**WHAT THE EXERCISE ASKS:**
In the data that follows, how many lines include the string "hanger"? Answer with the number alone.

**MATERIAL PROVIDED:**
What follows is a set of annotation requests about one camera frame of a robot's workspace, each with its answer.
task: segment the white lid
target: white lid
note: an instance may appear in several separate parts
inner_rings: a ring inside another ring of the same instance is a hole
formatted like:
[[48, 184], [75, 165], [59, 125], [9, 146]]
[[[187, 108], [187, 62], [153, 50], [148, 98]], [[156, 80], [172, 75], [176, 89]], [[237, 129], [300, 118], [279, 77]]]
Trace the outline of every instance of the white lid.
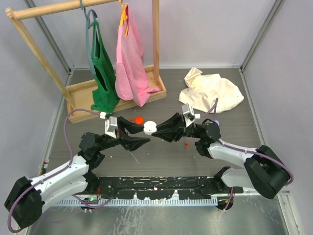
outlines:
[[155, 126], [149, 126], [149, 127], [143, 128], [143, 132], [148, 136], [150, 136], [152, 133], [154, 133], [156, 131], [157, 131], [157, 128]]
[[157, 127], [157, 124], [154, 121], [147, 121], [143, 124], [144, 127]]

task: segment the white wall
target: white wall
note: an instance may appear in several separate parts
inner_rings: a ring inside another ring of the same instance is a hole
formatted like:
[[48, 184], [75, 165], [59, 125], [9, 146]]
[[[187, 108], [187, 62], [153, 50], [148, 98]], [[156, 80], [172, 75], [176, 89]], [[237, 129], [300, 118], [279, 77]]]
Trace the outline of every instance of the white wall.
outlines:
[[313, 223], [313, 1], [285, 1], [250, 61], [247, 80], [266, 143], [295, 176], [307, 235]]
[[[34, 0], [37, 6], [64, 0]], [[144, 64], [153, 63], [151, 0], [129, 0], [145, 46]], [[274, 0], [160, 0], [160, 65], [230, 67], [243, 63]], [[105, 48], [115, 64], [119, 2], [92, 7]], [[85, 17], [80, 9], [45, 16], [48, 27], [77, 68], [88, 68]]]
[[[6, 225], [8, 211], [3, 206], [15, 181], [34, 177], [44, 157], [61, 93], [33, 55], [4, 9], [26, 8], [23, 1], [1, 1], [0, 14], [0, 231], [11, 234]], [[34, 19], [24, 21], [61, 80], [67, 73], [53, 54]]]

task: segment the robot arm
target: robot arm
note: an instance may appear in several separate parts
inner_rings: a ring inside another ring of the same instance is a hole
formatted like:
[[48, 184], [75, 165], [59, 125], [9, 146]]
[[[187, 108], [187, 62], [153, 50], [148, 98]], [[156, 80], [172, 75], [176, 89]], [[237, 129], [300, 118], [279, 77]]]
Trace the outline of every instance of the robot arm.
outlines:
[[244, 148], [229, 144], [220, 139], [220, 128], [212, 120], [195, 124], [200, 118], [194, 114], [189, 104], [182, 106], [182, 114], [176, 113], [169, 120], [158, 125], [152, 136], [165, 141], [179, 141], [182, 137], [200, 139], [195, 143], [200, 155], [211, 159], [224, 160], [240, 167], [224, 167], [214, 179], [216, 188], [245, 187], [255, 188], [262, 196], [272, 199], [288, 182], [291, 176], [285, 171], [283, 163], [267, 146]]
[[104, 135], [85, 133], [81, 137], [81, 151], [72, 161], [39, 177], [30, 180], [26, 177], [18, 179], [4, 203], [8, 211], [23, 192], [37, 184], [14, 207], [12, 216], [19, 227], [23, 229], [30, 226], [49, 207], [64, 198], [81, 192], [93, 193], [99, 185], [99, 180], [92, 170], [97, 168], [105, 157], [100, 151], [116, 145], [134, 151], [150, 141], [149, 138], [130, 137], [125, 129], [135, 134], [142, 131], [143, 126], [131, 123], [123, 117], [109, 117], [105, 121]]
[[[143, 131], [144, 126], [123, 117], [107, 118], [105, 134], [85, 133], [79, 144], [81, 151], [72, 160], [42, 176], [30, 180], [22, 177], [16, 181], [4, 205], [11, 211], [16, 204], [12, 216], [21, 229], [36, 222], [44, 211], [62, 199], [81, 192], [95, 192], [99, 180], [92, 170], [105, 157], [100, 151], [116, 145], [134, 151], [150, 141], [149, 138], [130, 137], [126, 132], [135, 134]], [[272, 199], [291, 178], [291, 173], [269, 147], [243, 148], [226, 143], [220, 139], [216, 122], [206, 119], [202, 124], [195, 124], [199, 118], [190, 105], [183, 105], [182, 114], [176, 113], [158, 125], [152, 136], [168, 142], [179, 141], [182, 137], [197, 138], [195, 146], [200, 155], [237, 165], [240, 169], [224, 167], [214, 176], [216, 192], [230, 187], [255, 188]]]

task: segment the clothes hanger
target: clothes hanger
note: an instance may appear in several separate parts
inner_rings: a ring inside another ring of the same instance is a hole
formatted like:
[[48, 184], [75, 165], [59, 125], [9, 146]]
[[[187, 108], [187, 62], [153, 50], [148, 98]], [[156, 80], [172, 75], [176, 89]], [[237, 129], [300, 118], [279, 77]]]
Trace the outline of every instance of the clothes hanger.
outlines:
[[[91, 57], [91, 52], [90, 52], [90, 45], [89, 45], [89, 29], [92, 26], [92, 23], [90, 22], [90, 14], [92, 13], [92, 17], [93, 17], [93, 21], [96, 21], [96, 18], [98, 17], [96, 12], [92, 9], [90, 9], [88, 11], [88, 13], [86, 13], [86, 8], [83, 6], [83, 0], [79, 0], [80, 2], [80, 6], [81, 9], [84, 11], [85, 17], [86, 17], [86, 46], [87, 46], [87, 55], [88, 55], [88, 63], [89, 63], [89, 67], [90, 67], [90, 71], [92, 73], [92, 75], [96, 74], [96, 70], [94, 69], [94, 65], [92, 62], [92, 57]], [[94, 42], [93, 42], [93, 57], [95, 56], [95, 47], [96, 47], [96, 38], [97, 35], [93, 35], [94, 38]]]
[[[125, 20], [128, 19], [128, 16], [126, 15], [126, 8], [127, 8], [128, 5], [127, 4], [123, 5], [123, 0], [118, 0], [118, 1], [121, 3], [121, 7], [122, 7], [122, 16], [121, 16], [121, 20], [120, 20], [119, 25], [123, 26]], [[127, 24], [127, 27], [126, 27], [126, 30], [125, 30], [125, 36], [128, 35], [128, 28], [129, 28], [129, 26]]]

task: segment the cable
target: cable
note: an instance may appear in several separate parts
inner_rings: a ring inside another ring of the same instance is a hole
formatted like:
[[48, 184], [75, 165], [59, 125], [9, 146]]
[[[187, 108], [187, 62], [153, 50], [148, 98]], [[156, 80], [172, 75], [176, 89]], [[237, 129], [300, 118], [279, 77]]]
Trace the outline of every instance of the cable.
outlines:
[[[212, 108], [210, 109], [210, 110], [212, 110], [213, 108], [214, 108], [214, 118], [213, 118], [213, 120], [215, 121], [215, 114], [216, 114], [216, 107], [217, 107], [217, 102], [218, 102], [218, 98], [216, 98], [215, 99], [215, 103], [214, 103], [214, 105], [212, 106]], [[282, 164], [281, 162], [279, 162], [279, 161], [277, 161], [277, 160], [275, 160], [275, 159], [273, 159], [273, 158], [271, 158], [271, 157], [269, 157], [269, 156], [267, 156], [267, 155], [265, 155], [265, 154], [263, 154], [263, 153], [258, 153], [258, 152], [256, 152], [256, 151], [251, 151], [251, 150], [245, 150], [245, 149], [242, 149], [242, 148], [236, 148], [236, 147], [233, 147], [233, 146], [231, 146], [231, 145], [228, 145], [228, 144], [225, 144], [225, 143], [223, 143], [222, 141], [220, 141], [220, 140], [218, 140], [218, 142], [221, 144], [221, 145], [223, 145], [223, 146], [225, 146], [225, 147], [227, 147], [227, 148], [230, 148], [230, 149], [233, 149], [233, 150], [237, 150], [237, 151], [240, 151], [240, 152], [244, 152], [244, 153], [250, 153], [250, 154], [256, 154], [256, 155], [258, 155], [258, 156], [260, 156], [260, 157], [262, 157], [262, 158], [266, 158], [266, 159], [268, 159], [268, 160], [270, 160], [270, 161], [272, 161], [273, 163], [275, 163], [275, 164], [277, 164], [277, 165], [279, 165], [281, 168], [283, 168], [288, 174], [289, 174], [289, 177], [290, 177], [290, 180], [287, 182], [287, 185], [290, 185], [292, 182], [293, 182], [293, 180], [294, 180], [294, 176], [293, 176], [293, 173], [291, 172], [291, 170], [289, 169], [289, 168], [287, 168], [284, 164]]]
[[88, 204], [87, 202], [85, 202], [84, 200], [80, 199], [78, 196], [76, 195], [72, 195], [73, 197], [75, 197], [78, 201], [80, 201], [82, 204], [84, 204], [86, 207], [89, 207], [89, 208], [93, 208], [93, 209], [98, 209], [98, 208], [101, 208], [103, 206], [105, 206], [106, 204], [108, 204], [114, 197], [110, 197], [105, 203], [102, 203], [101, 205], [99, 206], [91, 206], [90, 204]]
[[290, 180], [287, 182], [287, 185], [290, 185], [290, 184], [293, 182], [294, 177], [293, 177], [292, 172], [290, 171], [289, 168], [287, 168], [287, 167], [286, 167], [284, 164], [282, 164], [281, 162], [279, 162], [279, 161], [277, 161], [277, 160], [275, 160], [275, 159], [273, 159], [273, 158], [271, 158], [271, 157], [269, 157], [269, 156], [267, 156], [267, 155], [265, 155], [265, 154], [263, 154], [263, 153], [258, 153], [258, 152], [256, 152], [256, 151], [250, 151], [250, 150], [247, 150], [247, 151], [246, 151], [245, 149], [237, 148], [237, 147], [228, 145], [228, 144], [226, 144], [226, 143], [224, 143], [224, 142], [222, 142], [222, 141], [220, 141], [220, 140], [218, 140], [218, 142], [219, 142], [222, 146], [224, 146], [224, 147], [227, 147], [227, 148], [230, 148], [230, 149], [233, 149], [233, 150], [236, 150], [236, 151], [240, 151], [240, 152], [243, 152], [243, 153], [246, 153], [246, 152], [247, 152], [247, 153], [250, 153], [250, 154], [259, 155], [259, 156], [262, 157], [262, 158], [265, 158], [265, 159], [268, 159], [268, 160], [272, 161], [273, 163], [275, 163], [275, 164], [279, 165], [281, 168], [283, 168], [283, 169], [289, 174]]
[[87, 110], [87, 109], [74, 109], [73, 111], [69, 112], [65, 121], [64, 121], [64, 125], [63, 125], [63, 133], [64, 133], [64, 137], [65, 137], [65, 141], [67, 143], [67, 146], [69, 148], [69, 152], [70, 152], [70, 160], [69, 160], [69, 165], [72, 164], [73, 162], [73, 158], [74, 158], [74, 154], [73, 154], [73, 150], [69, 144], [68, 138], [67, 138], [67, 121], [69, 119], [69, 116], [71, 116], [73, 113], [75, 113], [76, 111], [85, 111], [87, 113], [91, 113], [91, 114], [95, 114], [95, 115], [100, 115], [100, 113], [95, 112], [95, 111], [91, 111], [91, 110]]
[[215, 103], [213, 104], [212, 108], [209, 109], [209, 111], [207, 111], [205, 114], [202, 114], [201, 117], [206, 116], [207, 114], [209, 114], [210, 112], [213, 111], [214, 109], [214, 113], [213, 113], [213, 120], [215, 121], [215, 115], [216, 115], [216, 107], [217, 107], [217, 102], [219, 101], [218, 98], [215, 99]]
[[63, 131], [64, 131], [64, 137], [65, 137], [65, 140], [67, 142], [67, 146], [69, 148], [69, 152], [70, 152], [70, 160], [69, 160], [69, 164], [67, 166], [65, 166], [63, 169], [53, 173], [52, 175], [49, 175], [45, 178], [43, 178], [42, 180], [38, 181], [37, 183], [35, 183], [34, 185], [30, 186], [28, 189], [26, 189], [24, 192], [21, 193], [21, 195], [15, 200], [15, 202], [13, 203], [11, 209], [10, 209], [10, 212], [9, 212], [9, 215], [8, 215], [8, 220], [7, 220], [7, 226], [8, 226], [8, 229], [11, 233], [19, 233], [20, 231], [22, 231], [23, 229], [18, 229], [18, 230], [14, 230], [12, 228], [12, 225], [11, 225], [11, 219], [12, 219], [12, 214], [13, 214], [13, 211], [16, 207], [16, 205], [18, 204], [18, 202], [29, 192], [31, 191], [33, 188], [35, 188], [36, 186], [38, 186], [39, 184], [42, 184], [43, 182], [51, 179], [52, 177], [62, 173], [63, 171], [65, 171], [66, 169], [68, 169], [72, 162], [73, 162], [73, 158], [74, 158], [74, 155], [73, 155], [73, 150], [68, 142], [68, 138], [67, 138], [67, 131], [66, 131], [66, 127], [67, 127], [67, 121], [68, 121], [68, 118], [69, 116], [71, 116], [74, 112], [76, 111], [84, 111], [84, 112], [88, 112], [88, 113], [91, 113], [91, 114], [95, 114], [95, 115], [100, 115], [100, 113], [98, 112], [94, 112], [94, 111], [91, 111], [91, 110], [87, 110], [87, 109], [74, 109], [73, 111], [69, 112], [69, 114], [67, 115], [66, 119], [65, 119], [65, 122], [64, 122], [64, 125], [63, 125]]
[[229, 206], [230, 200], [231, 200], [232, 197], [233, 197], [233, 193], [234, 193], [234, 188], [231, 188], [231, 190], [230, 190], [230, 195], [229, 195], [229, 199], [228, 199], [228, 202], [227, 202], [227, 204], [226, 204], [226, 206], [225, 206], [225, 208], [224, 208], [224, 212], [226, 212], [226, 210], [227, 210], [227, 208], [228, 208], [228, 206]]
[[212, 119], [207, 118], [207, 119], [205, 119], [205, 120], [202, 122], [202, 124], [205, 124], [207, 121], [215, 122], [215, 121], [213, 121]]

**PROBLEM SOLUTION:**
3